### TASK TO CARRY OUT
Find all lines with the word "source" in the material, then copy them.

### EXTRACTED MATERIAL
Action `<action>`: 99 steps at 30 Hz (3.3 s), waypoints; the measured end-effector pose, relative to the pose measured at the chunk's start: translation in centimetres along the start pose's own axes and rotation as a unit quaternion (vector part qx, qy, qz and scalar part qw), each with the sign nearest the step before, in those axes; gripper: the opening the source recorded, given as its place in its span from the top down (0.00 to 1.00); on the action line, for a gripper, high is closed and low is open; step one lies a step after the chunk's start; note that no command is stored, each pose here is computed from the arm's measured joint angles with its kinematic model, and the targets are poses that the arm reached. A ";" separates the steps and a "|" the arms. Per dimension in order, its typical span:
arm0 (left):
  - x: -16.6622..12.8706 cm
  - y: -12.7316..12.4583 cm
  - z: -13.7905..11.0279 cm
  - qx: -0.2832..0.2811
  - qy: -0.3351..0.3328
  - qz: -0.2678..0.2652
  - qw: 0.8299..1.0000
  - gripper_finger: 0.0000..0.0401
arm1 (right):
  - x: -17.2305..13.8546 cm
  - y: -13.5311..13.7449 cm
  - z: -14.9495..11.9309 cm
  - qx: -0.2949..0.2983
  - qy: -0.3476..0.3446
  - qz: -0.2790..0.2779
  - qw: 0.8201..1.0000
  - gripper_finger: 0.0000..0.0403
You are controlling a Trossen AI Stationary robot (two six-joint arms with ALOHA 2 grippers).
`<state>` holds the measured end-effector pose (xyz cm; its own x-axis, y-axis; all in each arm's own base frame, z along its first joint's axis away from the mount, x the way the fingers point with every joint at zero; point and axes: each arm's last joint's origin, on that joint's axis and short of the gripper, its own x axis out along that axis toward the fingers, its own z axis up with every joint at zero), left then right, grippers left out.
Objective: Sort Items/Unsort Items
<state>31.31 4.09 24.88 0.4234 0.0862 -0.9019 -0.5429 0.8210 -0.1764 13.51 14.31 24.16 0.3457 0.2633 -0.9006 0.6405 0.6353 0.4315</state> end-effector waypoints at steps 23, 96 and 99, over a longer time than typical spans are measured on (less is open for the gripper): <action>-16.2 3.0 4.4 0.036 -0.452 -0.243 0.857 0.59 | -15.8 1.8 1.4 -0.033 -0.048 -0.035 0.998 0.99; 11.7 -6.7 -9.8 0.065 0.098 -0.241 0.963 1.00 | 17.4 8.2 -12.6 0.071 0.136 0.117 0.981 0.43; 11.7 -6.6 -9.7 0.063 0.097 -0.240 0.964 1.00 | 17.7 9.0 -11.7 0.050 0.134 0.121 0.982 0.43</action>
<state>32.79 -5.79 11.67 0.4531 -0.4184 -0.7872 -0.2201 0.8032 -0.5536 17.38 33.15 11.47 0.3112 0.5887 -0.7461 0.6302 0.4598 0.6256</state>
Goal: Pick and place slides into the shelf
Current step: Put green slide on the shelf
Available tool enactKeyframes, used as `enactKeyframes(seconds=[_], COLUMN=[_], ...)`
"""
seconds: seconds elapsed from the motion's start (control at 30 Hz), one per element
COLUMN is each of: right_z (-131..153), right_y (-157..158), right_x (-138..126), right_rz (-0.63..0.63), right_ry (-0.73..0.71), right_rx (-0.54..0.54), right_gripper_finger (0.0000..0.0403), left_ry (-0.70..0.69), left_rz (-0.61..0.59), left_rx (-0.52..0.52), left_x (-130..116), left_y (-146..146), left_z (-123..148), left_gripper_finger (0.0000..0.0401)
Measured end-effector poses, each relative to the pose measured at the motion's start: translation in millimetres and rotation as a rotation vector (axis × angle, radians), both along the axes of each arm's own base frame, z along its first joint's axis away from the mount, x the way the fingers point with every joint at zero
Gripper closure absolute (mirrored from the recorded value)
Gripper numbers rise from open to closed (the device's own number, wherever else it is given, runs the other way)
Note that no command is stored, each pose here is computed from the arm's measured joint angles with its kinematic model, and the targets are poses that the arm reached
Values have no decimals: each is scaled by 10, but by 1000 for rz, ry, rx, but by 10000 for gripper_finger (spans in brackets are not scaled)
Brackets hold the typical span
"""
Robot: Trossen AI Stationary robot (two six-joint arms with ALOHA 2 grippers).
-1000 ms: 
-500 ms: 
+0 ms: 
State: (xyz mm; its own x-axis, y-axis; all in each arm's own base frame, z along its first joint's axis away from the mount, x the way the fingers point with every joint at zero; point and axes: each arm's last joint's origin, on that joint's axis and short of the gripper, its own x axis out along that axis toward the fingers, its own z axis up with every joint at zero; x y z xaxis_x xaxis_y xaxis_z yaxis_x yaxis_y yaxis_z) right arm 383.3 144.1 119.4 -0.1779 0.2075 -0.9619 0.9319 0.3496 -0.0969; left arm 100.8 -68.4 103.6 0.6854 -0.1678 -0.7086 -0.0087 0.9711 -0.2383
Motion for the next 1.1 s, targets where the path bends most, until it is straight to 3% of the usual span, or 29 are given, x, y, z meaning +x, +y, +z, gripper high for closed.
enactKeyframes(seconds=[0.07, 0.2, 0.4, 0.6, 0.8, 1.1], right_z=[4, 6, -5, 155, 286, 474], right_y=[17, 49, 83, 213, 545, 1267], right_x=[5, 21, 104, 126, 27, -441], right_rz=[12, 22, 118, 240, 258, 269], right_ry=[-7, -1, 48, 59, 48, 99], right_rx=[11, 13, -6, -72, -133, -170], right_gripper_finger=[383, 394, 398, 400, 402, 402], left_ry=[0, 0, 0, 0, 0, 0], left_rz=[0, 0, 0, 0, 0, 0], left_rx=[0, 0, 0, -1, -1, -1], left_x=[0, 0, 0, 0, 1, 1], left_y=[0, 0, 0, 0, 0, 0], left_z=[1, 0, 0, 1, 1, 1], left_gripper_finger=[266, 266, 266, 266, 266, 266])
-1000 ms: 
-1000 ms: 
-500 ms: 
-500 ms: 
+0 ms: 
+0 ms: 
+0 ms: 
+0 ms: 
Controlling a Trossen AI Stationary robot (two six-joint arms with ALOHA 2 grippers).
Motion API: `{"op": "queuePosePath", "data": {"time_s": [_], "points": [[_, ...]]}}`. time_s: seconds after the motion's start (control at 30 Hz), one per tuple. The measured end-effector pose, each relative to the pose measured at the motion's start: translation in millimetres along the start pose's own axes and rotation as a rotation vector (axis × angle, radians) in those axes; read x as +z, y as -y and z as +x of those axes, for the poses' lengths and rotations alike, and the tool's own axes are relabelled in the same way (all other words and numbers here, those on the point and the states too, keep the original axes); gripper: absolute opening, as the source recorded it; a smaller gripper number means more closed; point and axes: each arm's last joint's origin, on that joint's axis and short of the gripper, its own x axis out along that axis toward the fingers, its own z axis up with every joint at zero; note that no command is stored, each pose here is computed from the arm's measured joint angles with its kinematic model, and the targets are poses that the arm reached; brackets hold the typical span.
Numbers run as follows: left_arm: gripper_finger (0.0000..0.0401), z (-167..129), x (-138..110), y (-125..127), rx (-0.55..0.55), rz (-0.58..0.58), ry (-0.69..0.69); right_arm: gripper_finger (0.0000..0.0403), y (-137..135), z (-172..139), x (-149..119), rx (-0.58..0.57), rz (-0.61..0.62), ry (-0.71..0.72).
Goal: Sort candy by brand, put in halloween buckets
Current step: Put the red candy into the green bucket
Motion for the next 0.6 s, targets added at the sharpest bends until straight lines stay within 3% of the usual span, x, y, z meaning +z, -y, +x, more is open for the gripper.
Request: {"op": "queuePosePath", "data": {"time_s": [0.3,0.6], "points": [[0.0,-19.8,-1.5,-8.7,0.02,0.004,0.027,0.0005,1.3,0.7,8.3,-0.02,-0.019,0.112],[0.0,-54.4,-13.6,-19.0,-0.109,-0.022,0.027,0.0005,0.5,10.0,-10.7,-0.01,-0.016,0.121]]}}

### RESPONSE TO THE EXERCISE
Action `<action>`: 99 steps at 30 Hz (3.3 s), waypoints; the measured end-effector pose, relative to the pose measured at the chunk's start: translation in centimetres along the start pose's own axes and rotation as a unit quaternion (vector part qx, qy, qz and scalar part qw), each with the sign nearest the step before, in those axes; gripper: the opening the source recorded, given as its place in its span from the top down (0.00 to 1.00); on the action line, for a gripper, high is closed and low is open; step one lies a step after the chunk's start; note that no command is stored, each pose here is computed from the arm's measured joint angles with its kinematic model, and the targets are poses that the arm reached. A ";" separates the steps and a "|" the arms. Per dimension in order, its typical span:
Motion API: `{"op": "queuePosePath", "data": {"time_s": [_], "points": [[_, ...]]}}`. time_s: seconds after the motion's start (control at 30 Hz), one per tuple. The measured end-effector pose, each relative to the pose measured at the motion's start: translation in millimetres along the start pose's own axes and rotation as a rotation vector (axis × angle, radians) in those axes; read x as +z, y as -y and z as +x of those axes, for the poses' lengths and rotations alike, and the tool's own axes are relabelled in the same way (all other words and numbers here, those on the point and the states too, keep the original axes); gripper: absolute opening, as the source recorded it; a smaller gripper number means more closed; point and axes: each arm's last joint's origin, on that joint's axis and short of the gripper, its own x axis out along that axis toward the fingers, its own z axis up with every joint at zero; note that no command is stored, each pose here is computed from the arm's measured joint angles with its kinematic model, and the targets are poses that the arm reached; brackets hold the typical span.

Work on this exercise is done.